• **What to produce**
Write out, word for word, every line in the data below from the one containing "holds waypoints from" to the one containing "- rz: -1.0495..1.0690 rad", both of them included.

• **Data excerpts**
=======

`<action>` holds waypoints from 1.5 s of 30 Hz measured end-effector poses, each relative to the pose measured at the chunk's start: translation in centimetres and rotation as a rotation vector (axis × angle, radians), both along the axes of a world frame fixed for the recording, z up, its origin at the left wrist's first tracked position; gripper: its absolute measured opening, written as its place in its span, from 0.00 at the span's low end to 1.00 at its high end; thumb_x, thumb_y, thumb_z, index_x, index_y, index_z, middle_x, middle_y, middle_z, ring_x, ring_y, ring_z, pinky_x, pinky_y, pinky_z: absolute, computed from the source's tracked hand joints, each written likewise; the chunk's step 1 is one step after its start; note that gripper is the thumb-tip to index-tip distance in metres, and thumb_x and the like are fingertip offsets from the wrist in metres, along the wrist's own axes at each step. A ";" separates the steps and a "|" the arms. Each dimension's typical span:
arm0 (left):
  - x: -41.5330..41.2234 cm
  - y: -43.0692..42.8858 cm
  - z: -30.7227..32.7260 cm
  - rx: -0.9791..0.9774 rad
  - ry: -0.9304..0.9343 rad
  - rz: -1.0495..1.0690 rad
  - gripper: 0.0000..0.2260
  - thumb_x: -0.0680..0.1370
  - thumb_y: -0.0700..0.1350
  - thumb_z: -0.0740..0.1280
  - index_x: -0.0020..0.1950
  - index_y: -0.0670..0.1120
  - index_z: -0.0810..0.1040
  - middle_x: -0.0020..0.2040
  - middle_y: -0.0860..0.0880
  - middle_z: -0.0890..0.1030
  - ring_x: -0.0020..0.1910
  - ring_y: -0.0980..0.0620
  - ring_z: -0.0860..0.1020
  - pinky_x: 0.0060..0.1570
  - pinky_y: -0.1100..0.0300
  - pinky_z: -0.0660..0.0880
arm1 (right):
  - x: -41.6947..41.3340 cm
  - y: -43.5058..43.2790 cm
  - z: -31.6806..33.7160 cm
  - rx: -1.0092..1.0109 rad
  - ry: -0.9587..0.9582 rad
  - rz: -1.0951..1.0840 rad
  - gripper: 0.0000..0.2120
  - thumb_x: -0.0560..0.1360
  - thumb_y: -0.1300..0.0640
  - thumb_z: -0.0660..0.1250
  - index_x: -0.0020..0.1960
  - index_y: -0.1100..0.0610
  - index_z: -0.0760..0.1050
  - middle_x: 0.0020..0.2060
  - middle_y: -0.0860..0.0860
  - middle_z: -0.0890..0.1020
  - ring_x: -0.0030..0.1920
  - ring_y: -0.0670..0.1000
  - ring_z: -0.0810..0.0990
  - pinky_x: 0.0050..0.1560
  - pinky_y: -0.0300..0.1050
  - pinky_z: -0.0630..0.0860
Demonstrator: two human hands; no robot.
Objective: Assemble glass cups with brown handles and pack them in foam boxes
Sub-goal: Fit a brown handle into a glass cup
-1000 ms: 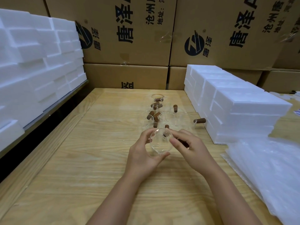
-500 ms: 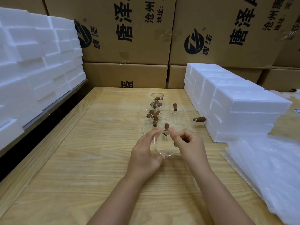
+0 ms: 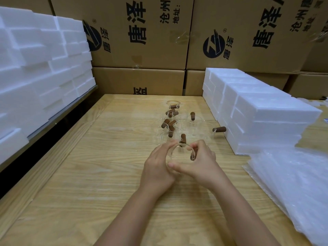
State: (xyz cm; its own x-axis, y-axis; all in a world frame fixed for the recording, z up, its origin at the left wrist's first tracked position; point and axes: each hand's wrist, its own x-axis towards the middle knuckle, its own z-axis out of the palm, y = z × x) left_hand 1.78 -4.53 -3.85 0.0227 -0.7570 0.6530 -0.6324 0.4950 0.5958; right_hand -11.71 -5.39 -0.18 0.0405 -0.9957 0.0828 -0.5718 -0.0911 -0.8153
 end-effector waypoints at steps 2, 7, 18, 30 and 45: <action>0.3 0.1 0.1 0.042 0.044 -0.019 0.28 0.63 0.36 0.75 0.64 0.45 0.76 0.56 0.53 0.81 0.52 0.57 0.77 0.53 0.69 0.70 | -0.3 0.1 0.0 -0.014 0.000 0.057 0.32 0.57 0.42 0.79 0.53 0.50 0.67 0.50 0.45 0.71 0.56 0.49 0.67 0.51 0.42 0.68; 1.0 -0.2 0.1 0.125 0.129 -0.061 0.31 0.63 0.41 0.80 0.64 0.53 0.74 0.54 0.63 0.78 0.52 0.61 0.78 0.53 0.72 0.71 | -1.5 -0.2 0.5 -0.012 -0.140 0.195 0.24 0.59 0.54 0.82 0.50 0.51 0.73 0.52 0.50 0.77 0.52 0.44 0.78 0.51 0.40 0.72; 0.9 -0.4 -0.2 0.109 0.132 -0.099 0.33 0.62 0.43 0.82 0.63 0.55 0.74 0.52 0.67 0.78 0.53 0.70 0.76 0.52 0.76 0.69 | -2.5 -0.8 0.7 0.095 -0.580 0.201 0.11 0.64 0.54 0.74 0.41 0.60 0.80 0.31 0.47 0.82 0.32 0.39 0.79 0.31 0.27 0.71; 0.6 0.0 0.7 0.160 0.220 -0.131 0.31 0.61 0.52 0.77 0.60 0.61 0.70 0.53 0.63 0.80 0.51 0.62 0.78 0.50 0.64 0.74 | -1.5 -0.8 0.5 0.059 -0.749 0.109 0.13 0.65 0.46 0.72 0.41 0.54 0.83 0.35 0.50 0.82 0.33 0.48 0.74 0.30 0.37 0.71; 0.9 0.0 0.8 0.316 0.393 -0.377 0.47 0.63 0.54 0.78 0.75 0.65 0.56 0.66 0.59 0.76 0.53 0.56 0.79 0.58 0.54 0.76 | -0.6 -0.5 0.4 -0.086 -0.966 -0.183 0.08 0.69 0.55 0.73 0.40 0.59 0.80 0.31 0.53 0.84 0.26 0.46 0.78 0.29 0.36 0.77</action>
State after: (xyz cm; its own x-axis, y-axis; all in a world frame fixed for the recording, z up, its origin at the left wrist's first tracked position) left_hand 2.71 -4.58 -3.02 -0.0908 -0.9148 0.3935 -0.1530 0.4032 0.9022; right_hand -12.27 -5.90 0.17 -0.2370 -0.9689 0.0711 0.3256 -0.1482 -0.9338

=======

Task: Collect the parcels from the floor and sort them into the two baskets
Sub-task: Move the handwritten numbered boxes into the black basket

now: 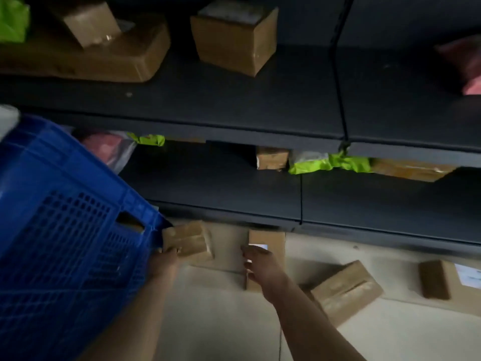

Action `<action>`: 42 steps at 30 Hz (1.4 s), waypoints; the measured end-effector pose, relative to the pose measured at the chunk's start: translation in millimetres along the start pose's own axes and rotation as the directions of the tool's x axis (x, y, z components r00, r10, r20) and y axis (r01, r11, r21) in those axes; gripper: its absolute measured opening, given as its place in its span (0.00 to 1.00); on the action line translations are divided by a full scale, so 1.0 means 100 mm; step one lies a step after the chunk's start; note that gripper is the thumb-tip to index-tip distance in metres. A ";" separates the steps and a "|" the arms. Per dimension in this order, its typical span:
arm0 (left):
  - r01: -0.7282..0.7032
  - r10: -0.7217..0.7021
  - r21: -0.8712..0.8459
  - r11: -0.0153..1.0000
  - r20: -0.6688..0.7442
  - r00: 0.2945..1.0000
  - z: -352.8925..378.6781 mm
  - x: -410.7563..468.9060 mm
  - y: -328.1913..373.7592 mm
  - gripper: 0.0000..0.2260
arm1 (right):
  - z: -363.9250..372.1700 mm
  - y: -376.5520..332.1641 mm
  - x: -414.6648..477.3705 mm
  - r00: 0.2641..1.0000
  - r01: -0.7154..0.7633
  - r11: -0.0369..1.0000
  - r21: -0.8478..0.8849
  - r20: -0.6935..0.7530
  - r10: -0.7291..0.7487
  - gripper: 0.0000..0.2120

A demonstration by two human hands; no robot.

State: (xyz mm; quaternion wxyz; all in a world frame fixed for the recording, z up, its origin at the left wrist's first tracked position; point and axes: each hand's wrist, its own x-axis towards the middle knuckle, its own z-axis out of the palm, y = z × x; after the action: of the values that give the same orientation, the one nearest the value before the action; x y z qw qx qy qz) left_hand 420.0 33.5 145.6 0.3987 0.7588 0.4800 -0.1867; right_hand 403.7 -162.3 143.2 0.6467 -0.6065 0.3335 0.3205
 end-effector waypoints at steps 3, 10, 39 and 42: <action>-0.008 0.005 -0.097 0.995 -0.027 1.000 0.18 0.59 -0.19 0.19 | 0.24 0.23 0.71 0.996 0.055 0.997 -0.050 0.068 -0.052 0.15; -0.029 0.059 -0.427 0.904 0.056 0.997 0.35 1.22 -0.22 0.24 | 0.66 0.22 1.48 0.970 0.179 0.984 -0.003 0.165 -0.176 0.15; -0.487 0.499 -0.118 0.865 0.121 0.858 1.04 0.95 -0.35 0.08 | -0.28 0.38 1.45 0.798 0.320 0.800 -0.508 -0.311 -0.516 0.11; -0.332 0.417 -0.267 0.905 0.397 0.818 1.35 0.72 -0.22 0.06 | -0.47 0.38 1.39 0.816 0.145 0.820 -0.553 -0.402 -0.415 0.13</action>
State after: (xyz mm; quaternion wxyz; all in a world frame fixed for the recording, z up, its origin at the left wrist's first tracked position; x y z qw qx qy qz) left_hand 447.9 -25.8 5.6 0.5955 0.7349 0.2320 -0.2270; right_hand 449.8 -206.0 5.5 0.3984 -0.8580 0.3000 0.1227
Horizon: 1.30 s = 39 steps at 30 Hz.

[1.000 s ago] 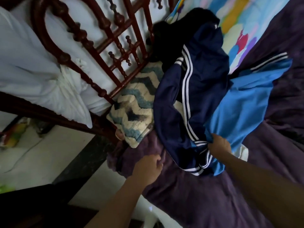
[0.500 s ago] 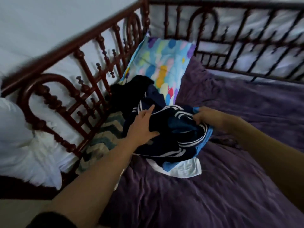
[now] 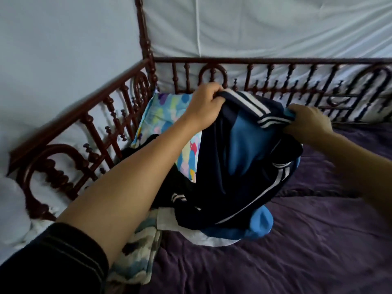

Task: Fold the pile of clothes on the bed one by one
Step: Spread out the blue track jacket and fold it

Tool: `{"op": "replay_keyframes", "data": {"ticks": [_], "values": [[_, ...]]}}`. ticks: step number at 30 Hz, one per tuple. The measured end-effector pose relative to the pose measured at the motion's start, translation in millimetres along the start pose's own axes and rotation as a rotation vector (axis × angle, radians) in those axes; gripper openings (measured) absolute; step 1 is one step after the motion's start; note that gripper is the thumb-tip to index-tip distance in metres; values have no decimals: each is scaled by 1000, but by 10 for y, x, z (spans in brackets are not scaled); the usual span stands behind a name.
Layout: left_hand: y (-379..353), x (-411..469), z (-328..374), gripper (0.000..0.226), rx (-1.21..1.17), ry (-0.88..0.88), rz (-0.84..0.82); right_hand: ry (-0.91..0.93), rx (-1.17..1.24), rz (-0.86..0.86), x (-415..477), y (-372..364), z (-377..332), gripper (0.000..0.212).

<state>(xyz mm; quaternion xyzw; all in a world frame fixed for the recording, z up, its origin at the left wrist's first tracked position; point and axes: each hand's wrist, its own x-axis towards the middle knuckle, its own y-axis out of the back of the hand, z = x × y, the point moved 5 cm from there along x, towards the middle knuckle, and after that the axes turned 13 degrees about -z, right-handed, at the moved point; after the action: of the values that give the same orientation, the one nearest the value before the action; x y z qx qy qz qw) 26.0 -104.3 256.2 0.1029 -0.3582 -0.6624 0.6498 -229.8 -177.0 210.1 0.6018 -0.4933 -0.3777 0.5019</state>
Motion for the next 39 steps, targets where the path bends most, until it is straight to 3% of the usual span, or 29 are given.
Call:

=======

• **Exercise response**
`<action>` holds waypoints from 1.5 s of 30 Hz measured end-effector poses, each relative to the pose measured at the chunk's start: translation in centimetres and rotation as a rotation vector (axis × angle, radians), both along the axes of a world frame fixed for the recording, z up, its origin at the left wrist's first tracked position; gripper: its absolute measured opening, written as its place in its span, from 0.00 at the span's low end to 1.00 at its high end; thumb_x, thumb_y, thumb_z, index_x, index_y, index_z, middle_x, middle_y, middle_z, ring_x, ring_y, ring_z, pinky_x, pinky_y, pinky_z: absolute, computed from the source's tracked hand joints, each written likewise; the chunk's step 1 is one step after its start; note that gripper is the thumb-tip to index-tip distance in metres, and thumb_x and the like are fingertip offsets from the wrist in metres, along the wrist's own axes at each step. A ";" separates the steps and a "|" the arms. Each dimension's typical span:
arm0 (left):
  - x: -41.5330..41.2234 cm
  - y: -43.0692..42.8858 cm
  - z: -30.7227..32.7260 cm
  - rx: -0.9791..0.9774 rad
  - ry: -0.9304..0.9343 rad
  - rz: -1.0495..1.0690 rad

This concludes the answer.